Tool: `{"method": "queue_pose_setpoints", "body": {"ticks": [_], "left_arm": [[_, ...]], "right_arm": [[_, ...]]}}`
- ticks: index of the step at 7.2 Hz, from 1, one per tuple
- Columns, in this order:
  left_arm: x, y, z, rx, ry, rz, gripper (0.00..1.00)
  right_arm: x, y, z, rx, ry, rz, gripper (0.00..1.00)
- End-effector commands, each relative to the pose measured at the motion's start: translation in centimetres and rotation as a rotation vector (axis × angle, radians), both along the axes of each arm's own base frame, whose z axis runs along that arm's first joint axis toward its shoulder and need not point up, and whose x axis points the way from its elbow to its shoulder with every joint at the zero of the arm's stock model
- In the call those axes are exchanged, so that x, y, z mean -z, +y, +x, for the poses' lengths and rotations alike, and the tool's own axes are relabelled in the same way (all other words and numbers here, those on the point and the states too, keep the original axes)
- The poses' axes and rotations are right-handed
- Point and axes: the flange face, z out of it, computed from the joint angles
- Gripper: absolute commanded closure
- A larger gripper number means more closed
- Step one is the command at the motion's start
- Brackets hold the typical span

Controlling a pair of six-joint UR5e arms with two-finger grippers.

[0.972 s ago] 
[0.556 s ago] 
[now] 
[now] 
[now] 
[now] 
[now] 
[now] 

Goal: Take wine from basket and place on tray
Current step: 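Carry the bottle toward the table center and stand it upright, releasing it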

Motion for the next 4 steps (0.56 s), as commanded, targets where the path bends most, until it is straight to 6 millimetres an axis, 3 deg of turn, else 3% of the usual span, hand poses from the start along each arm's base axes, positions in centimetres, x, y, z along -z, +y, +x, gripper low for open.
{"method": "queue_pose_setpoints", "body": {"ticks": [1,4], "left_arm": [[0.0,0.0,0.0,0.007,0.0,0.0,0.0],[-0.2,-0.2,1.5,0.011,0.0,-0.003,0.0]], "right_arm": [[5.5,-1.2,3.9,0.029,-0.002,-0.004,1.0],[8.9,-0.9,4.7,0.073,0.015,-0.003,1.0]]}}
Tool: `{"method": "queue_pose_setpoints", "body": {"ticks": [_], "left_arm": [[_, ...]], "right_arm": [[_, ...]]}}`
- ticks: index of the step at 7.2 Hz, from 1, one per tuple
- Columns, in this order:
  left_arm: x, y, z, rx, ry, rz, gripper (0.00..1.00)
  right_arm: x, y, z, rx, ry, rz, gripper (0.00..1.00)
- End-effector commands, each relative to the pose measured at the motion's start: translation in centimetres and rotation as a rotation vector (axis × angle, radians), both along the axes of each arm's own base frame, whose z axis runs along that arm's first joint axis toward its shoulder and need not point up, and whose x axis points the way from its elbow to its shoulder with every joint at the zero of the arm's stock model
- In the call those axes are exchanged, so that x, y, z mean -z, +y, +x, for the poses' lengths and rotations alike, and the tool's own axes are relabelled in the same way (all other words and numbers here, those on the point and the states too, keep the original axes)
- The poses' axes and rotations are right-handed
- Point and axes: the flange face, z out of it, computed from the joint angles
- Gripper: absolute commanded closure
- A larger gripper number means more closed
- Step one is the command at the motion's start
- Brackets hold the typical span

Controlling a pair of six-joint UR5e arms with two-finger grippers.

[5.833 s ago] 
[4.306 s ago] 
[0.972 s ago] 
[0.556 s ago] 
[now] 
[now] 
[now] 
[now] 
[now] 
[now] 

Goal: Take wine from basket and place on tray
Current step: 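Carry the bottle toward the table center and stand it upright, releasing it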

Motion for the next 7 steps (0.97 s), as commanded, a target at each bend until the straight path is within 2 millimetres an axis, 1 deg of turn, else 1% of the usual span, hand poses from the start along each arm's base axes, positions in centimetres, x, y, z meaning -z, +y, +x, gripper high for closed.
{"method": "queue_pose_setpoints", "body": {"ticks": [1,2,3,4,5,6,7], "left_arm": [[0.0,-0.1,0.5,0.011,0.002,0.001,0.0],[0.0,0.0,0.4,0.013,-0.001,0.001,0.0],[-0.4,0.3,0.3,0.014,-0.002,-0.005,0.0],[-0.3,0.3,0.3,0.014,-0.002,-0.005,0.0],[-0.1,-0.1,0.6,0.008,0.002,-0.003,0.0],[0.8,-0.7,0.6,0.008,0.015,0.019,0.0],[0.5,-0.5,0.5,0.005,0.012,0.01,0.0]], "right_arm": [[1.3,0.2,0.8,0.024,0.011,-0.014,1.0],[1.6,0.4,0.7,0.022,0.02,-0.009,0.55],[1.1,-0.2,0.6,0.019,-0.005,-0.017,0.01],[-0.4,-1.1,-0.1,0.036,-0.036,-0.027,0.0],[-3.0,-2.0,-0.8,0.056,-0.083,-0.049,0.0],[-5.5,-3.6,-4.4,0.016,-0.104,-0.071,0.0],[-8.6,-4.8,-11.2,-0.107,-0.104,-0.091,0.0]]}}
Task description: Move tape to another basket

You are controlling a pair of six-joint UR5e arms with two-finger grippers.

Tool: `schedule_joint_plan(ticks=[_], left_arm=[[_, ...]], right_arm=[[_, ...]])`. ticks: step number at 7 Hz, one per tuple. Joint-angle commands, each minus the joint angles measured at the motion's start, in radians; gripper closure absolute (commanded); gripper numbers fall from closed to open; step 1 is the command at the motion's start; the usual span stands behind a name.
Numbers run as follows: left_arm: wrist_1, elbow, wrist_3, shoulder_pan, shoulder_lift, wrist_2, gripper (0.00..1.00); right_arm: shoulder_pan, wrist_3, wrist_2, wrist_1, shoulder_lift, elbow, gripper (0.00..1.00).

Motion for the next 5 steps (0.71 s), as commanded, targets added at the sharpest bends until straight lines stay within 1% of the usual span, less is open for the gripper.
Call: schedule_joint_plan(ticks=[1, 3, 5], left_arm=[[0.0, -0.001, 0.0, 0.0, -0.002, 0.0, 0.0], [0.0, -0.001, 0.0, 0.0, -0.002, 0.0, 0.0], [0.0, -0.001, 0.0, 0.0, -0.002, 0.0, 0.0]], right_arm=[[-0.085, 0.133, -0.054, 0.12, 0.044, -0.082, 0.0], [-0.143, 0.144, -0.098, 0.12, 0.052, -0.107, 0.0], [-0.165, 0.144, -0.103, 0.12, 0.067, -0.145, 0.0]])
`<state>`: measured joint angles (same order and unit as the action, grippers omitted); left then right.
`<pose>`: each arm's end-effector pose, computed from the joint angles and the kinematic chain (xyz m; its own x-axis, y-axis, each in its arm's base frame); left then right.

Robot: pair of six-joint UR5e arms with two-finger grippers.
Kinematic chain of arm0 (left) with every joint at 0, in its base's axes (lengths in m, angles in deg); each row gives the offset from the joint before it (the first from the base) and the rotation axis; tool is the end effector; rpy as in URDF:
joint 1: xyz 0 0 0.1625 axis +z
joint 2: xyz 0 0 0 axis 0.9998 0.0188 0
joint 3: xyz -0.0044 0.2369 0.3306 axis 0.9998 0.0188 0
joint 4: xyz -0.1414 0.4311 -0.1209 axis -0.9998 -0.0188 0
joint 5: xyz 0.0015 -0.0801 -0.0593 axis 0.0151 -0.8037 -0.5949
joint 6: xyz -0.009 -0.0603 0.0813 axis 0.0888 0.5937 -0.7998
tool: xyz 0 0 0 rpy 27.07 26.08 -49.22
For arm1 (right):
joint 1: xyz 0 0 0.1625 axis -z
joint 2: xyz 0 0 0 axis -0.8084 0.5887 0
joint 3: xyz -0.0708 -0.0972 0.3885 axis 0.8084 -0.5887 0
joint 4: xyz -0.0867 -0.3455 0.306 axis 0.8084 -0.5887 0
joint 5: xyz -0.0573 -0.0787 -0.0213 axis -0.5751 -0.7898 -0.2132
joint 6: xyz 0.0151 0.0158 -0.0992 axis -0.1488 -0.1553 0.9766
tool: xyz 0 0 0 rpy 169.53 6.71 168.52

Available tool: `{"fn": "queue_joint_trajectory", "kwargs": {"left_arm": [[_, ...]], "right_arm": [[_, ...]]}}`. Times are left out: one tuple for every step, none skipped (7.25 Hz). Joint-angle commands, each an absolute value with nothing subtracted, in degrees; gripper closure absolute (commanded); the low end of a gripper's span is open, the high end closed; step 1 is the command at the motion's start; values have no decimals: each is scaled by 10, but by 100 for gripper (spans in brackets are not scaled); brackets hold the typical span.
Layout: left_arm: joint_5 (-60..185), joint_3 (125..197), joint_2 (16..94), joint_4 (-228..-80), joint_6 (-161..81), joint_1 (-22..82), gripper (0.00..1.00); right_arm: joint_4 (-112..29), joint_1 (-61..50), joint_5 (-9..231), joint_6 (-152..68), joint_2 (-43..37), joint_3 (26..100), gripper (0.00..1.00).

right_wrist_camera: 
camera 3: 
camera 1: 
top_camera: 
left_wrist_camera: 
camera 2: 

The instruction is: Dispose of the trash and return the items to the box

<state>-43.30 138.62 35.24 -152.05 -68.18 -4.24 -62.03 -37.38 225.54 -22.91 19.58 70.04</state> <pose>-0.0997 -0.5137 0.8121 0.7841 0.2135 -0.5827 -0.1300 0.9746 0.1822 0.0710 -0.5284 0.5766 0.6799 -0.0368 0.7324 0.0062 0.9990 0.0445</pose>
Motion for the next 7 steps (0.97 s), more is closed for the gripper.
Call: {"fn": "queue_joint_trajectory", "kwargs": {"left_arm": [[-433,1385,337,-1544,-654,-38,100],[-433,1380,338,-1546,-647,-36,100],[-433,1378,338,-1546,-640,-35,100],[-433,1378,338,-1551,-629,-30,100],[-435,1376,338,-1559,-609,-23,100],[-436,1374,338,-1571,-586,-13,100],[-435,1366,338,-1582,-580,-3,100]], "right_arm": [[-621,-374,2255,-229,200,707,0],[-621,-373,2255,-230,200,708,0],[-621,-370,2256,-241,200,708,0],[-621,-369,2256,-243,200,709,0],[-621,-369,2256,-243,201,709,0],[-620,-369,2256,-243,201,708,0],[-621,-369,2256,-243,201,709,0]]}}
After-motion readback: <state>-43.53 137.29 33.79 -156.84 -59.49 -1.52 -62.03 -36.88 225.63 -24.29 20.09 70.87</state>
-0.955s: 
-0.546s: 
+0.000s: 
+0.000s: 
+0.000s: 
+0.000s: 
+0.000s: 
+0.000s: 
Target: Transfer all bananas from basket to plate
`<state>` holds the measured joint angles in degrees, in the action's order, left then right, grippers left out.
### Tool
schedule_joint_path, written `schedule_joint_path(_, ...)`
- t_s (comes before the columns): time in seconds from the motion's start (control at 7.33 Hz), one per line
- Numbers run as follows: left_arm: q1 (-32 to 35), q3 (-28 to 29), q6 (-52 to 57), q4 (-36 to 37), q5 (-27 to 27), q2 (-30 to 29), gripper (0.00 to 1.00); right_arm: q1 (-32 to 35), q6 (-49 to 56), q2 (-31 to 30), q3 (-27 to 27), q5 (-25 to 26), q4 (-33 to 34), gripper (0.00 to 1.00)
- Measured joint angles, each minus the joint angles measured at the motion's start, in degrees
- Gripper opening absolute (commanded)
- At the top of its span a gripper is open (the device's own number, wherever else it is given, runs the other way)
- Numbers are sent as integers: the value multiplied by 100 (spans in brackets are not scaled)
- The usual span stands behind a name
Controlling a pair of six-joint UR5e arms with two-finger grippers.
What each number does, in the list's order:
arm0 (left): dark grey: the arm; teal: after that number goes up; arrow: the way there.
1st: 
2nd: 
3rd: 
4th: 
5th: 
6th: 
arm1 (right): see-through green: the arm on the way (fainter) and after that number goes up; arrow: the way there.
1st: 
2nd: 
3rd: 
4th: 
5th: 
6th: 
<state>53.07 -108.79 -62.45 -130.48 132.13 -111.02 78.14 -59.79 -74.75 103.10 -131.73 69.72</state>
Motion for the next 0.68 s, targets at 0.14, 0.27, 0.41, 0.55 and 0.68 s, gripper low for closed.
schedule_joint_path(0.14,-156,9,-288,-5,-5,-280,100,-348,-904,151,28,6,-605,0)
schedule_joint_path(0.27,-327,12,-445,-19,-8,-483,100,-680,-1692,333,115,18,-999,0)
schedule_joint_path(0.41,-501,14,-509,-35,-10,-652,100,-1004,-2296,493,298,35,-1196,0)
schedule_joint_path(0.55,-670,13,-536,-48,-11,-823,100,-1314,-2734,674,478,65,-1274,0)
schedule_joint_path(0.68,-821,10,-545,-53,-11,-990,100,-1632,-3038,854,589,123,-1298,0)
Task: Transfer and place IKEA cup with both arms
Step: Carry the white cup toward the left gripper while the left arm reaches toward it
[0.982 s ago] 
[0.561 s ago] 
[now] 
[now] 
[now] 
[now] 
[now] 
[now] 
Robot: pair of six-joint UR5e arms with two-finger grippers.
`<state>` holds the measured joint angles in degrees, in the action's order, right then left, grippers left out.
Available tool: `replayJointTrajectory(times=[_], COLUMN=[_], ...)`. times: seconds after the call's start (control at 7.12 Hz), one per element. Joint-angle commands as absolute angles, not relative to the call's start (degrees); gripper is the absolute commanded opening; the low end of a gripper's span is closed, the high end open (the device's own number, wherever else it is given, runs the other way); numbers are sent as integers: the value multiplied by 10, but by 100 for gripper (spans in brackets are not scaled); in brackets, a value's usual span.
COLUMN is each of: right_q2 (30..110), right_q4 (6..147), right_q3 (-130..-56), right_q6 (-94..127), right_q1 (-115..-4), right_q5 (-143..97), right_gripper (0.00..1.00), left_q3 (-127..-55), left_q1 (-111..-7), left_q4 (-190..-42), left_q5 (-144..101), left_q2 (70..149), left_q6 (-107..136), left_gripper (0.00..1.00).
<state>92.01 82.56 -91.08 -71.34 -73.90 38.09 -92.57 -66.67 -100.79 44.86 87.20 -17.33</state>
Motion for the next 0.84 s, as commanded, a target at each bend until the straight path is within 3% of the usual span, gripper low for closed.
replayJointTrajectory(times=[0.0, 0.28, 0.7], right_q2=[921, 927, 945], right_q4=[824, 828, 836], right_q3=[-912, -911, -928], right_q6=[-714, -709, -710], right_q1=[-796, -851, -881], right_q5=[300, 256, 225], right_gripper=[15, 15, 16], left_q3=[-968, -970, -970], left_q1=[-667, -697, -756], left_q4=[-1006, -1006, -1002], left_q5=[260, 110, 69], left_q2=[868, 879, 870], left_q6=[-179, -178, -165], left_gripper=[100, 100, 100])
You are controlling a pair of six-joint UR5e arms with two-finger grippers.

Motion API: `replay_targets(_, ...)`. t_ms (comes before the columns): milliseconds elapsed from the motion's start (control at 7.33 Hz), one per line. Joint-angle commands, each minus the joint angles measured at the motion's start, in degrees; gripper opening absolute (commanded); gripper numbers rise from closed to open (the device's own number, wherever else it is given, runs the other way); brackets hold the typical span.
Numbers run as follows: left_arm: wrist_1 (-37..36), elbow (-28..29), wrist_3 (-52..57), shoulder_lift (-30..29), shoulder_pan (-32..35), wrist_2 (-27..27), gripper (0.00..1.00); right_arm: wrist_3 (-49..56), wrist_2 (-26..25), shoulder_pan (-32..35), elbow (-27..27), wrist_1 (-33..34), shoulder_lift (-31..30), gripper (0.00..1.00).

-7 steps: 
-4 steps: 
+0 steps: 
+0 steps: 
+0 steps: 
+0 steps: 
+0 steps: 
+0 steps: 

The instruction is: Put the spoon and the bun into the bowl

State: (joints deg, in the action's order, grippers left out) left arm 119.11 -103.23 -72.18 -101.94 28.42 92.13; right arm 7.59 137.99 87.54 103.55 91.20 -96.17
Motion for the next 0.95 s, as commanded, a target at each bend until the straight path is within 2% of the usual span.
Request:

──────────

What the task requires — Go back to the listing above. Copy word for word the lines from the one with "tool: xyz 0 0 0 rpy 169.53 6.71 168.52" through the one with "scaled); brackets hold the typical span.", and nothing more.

Response to this task —
tool: xyz 0 0 0 rpy 169.53 6.71 168.52

Available tool: `{"fn": "queue_joint_trajectory", "kwargs": {"left_arm": [[_, ...]], "right_arm": [[_, ...]]}}`. Times are left out: one tuple for every step, none skipped (7.25 Hz). Joint-angle commands, each an absolute value with nothing subtracted, in degrees; gripper closure absolute (commanded); the low end of a gripper's span is open, the high end closed; step 1 is the command at the motion's start; values have no decimals: each is scaled by 10, but by 100 for gripper (spans in brackets are not scaled); brackets hold the typical span.

This exercise is now finished, and nothing remains to add.